* [ASSIGNMENT]
Every line of the listing below must be printed again exactly, apart from its pictures.

* [GIVEN INFORMATION]
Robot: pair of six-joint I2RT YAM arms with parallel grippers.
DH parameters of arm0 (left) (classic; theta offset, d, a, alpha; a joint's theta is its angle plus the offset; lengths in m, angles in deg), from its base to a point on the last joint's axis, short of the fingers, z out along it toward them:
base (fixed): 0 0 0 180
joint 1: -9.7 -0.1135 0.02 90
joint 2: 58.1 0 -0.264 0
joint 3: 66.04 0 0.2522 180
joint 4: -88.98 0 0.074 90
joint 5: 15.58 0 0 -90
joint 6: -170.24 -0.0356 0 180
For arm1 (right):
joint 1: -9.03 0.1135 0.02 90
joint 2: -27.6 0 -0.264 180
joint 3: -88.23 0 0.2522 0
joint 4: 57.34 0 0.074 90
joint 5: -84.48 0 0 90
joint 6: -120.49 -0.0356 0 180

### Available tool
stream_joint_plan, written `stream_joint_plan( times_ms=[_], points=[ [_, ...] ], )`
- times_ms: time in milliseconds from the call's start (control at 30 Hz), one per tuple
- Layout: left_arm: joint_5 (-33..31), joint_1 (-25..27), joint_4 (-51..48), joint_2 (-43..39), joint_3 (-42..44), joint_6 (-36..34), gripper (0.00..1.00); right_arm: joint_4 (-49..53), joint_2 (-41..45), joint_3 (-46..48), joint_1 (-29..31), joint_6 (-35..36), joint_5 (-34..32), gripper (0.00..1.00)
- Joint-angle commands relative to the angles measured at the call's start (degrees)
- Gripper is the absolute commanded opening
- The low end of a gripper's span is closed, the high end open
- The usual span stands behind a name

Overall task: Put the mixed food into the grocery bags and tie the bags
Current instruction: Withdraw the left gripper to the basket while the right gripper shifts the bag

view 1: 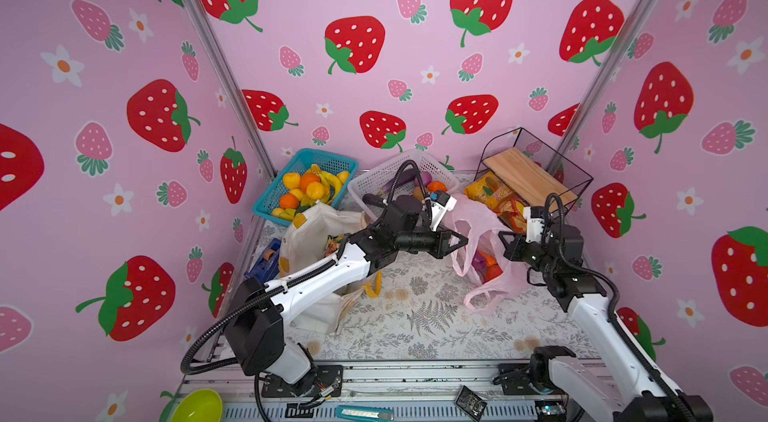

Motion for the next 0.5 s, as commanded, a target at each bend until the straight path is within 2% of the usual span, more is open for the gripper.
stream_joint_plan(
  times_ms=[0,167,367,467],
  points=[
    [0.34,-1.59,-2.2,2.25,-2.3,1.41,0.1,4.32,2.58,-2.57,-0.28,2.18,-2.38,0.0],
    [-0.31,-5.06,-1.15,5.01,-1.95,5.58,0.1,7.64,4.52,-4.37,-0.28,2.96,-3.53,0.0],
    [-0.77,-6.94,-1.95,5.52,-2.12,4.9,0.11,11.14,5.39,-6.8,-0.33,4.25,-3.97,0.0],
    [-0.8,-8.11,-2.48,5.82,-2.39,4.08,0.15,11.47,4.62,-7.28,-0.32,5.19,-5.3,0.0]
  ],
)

* [TASK OUTPUT]
Robot: pair of six-joint I2RT YAM arms with parallel grippers.
DH parameters of arm0 (left) (classic; theta offset, d, a, alpha; a joint's theta is its angle plus the offset; lengths in m, angles in deg), from its base to a point on the last joint's axis, short of the fingers, z out along it toward them:
base (fixed): 0 0 0 180
joint 1: -9.7 -0.1135 0.02 90
joint 2: 58.1 0 -0.264 0
joint 3: 66.04 0 0.2522 180
joint 4: -88.98 0 0.074 90
joint 5: 15.58 0 0 -90
joint 6: -170.24 -0.0356 0 180
For arm1 (right):
joint 1: -9.03 0.1135 0.02 90
joint 2: -27.6 0 -0.264 180
joint 3: -88.23 0 0.2522 0
joint 4: 57.34 0 0.074 90
joint 5: -84.48 0 0 90
joint 6: -120.49 -0.0356 0 180

### Available tool
stream_joint_plan, written `stream_joint_plan( times_ms=[_], points=[ [_, ...] ], )`
- times_ms: time in milliseconds from the call's start (control at 30 Hz), one per tuple
- Layout: left_arm: joint_5 (-33..31), joint_1 (-25..27), joint_4 (-51..48), joint_2 (-43..39), joint_3 (-42..44), joint_6 (-36..34), gripper (0.00..1.00); right_arm: joint_4 (-49..53), joint_2 (-41..45), joint_3 (-46..48), joint_1 (-29..31), joint_6 (-35..36), joint_5 (-34..32), gripper (0.00..1.00)
- Joint-angle commands relative to the angles measured at the call's start (degrees)
- Gripper is the absolute commanded opening
- The low end of a gripper's span is closed, the high end open
- The usual span stands behind a name

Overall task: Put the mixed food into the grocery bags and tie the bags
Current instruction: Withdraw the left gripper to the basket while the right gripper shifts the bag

view 1: 

Motion for the next 0.5 s, as commanded, a target at each bend until the straight path is within 2% of the usual span, more is open for the gripper.
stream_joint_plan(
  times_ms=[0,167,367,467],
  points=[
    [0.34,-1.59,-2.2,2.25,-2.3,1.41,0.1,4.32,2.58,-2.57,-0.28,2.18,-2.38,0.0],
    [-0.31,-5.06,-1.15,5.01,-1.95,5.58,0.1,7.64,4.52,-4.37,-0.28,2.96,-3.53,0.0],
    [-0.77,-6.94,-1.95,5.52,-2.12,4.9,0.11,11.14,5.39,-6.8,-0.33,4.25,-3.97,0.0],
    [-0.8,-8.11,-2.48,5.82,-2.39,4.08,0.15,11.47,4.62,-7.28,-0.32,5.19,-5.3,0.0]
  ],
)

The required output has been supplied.